House Agriculture Chairman Mike Conaway, R-Texas, argues that farm bill spending shouldn’t be cut and that any changes to SNAP should be made during development of the farm bill. “I would have to take a serious look at anything that keeps us from getting a farm bill done,” he told Agri-Pulse.
Mary Kay Thatcher, a longtime farm policy lobbyist for the American Farm Bureau Federation, said her biggest concern is that the entire farm bill gets caught up in the budget reconciliation process.
But the risk of a backlash against farm programs is real, if SNAP cuts were included in reconciliation, according to Ferd Hoefner, a farm bill veteran who has led farm policy development at the National Sustainable Agriculture Coalition for three decades. An even bigger concern, he said, is that moving such a reconciliation measure at the same time as a farm bill could stop the latter in its tracks. “It is very difficult to negotiate tradeoffs across two very different bills,” he said.
It’s true that Congress passed both welfare reform and a farm bill in 1996, but the GOP cuts to SNAP slowed down passage of the farm bill, Hoefner said. Given the difficulty in passing the 2014 farm bill, “I think the more likely result this time around would be no farm bill at all, at least not at the same time.” And if the House Agriculture Committees tries to move a farm bill without support for the nutrition title it won’t have the traditional coalition behind it. There are likely to be “big reform amendments passing left and right that would rewrite the committee bill very substantially,” he said.
Ellen Vollinger, who directs SNAP policy for the Food Research Action Center, says flatly that she doesn’t think a farm bill can be passed under regular order if SNAP were slashed through the reconciliation process. “What you’ve seen from a lot of the farm bill stakeholders, not just FRAC, is that we think the nutrition title should move in concert with the farm bill,” she said.
The bill that Jordan and Meadows are sponsoring would take several steps that could knock people off the SNAP rolls who are classified as able-bodied adults without dependents (ABAWDs). One provision would reduce the amount of time an ABAWD could be out of work and still receive SNAP benefits from three months in every three years to one month in every three years.

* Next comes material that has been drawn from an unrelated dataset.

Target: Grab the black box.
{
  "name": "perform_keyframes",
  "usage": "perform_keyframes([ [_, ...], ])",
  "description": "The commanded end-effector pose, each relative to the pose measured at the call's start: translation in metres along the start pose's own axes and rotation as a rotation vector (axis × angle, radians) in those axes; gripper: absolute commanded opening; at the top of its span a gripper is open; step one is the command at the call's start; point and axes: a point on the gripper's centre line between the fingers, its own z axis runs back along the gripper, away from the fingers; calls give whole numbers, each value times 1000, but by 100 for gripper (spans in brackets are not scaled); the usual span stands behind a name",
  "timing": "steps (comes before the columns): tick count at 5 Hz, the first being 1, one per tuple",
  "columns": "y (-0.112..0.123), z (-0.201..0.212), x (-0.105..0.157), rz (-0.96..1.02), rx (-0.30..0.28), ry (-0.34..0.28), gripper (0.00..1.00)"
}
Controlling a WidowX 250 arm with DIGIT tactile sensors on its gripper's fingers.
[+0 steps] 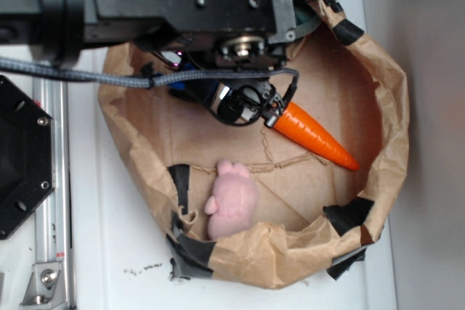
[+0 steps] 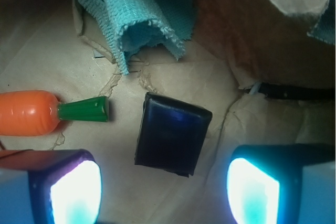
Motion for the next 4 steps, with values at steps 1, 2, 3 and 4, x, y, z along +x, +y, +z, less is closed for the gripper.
perform_keyframes([
  [1,11,-19,4,29,-37,-65,100],
  [2,3,-31,-1,28,-51,-59,100],
  [3,0,-38,2,34,-25,-68,100],
  [4,21,-31,6,57,-31,-46,100],
])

Another provision would require ABAWDs who are staying eligible for SNAP benefits by actively looking for work to conduct the search under supervision at an agency office. Another provision would reduce the number of exemptions to the work requirement that states are allowed.
Critics of such proposals say they are too harsh and often difficult to carry out, plus some ABAWDs may have undiagnosed mental illnesses that make it difficult for them to hold jobs. Others are veterans.
In addition to the challenge of agreeing on tax cuts, Jordan and Meadows also say that House Republicans currently can’t agree on a budget for fiscal 2018. Adding welfare reform to the mix would bring on conservatives, Jordan said. “We think there’s a way forward with this plan. We know this will achieve real savings.”